Concept · article 08 of 09

Why your nouz P&L
won't match your accountant's.

Two views of the same business. Cash vs accrual, daily vs monthly, EBIT vs net income — and how to reconcile.

Ibrahim Ölmez Ibrahim ÖlmezFounder · nouz · 6 min read · Updated May 18, 2026
Not a bug. nouz answers "did today pay?". Your accountant answers "what's the legal financial statement for the period?". Both are correct — they're measuring different things.

Almost every owner discovers, sometime in their first quarter on nouz, that their monthly numbers don't match what the accountant sent them. This is expected — and understanding why prevents weeks of trying to reconcile two things that genuinely shouldn't reconcile exactly.

01 Why is the difference expected?

Because nouz is built for operators making daily decisions, while accountants build for regulators and tax authorities. The two have genuinely different definitions of "correct", and that difference shows up as line items that don't match — sometimes by a little, sometimes by a lot.

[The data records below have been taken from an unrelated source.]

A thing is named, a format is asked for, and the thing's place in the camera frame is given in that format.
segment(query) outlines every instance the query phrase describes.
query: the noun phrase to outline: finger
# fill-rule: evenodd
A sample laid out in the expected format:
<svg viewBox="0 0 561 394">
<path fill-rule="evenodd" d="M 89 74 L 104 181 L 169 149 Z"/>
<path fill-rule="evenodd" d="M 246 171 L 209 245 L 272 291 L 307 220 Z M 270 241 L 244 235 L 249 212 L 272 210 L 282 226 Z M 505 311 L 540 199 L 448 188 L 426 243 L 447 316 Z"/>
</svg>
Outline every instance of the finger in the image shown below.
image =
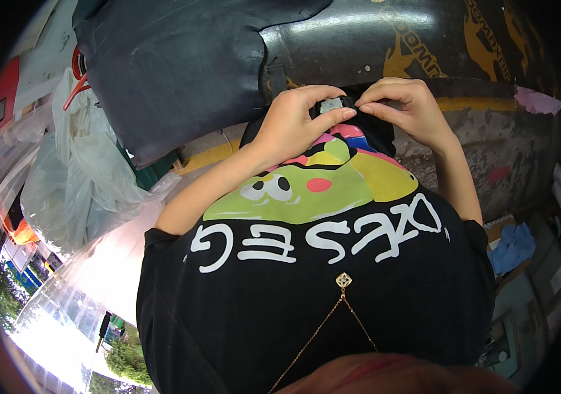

It isn't a bug in either system; nouz answers "did today pay?" while your accountant produces the legal statement for the period.

02 What are the main reasons the numbers diverge?

  • Daily allocation vs monthly recognition. nouz subtracts a daily slice of rent. Your accountant subtracts the full €2.800 on the first. End-of-month totals match; mid-month, they diverge.
  • COGS timing. nouz captures COGS per-sale (per-unit snapshot × units sold today). Your accountant uses end-of-period inventory math (opening + purchases − closing). Both are correct accounting; they just compute differently.
  • Capital purchases. Bought a €4.000 espresso machine? nouz logs it as a single expense on the purchase day. Your accountant depreciates it over 4-7 years. Very different EBIT impact.

03 How do I reconcile the two P&Ls?

Don't try to make them match line for line — that fights both systems. Instead, use nouz EBIT to make operational decisions like pricing, product mix, and hours, and use the accountant's P&L for tax filing and bank reporting. Then cross-check monthly totals: net revenue after VAT and fees should agree closely. If it's off by more than a few percent, that's a real data issue worth investigating.

  • Use nouz EBIT to make operational decisions (pricing, product mix, hours).
  • Use the accountant's P&L for tax filing and bank reporting.
  • Cross-check monthly totals. Net revenue (after VAT and fees) should match closely between the two. If it's off by more than a few percent, there's a real data issue worth investigating.

04 When is it safe to ignore the difference?

Most monthly differences between nouz and your accountant's P&L are expected and benign, so you can usually leave them alone. Two thresholds tell you when to look closer: if net revenue is off by more than 5%, the two systems disagree on what customers paid minus VAT and fees, which points to a data issue; and if EBIT is off by more than 20%, that may mean a missed fixed cost in one system or the other. Both are detailed below.

  • Net revenue off by more than 5%. The two systems should agree closely on "what customers paid you minus VAT and fees". If they don't, there's a data issue.
  • EBIT off by more than 20%. Some divergence is normal (capex, depreciation, accrual timing). A lot of divergence might mean a missed fixed cost in one system or the other.
Your accountant's P&L is the legal one. For tax filing, banking, anything regulatory — use what your accountant sends. nouz is for daily decisions only.